I have a pandas dataframe like below
Id | Date | Aid |
---|---|---|
0 | 2022-01-01 | one |
1 | 2022-01-01 | two |
2 | 2022-01-05 | one |
3 | 2022-01-06 | three |
4 | 2022-01-02 | one |
5 | 2022-01-01 | one |
I would like to add a column "counter" which, for each row, will contain the number of rows with the same "Aid" and "Date" lower or equal with the row's "Date"
So, for row 4, 'Counter' = 3 (rows 0, 4, 5).
The result should be:
Id | Date | Aid | Counter |
---|---|---|---|
0 | 2022-01-01 | one | 2 |
1 | 2022-01-01 | two | 1 |
2 | 2022-01-05 | one | 4 |
3 | 2022-01-06 | three | 1 |
4 | 2022-01-02 | one | 3 |
5 | 2022-01-01 | one | 2 |
Is there a way to do this count in pandas ?

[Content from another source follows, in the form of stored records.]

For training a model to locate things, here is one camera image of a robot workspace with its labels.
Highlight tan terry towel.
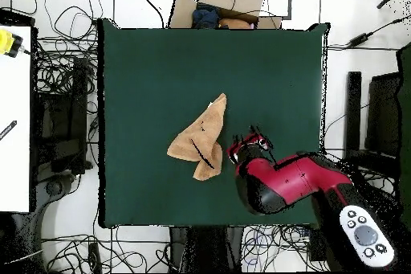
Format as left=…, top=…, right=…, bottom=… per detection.
left=166, top=92, right=228, bottom=182

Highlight black flat panel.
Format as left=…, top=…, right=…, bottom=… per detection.
left=364, top=72, right=402, bottom=162

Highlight black flat device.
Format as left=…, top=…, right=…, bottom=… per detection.
left=0, top=8, right=36, bottom=27

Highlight dark green table cloth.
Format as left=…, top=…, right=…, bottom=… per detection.
left=97, top=18, right=330, bottom=229

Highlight black upright bar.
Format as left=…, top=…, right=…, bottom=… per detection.
left=343, top=71, right=363, bottom=159

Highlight orange garment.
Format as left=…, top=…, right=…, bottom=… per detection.
left=218, top=17, right=253, bottom=30

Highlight black rectangular box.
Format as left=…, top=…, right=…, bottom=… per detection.
left=307, top=227, right=325, bottom=262

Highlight dark blue garment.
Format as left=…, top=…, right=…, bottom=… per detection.
left=191, top=3, right=221, bottom=30

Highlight dark green hanging cloth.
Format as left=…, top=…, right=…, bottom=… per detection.
left=396, top=42, right=411, bottom=223

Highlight black equipment rack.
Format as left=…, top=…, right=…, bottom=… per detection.
left=31, top=56, right=93, bottom=177

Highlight black power strip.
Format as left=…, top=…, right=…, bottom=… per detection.
left=87, top=242, right=103, bottom=273

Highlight dark stand foot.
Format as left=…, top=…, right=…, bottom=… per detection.
left=36, top=172, right=81, bottom=220

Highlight white desk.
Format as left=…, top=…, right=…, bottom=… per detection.
left=0, top=24, right=33, bottom=214

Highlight black marker pen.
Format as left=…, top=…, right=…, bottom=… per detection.
left=0, top=120, right=18, bottom=141

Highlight yellow and black tool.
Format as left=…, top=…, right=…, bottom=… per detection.
left=0, top=27, right=31, bottom=59

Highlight black cable tangle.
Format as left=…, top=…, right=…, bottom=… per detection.
left=242, top=149, right=348, bottom=273
left=41, top=233, right=171, bottom=274
left=31, top=0, right=104, bottom=95

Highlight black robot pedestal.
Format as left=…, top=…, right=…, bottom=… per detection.
left=169, top=226, right=246, bottom=273

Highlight black power adapter with cable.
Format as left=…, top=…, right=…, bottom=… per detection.
left=346, top=13, right=411, bottom=47

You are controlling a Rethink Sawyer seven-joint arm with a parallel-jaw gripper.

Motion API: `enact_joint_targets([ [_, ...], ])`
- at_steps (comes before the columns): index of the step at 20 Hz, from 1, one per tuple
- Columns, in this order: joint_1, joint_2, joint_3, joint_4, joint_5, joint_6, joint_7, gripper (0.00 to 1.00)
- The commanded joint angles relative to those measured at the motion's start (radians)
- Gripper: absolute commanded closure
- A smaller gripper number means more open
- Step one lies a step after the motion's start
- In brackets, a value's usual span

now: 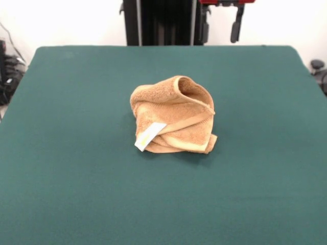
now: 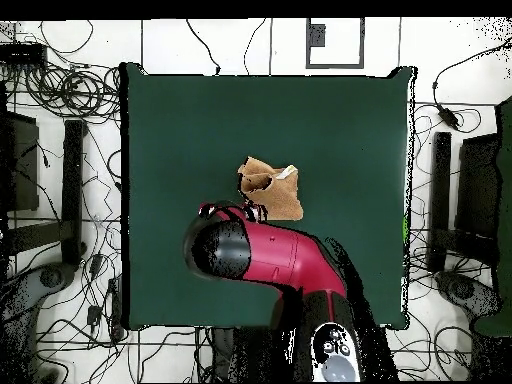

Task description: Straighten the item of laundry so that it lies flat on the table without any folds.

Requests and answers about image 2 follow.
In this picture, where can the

The original dataframe contains milions of rows so efficiency is very important
CodePudding user response:
rank
with max method
pd.to_datetime(df['Date']).groupby(df['Aid']).rank(method='max').astype('int')
output:
0 2
1 1
2 4
3 1
4 3
5 2
Name: Date, dtype: int32
make output to Counter column
df.assign(Counter=pd.to_datetime(df['Date']).groupby(df['Aid']).rank(method='max').astype('int'))
result:
Id Date Aid Counter
0 2022-01-01 one 2
1 2022-01-01 two 1
2 2022-01-05 one 4
3 2022-01-06 three 1
4 2022-01-02 one 3
5 2022-01-01 one 2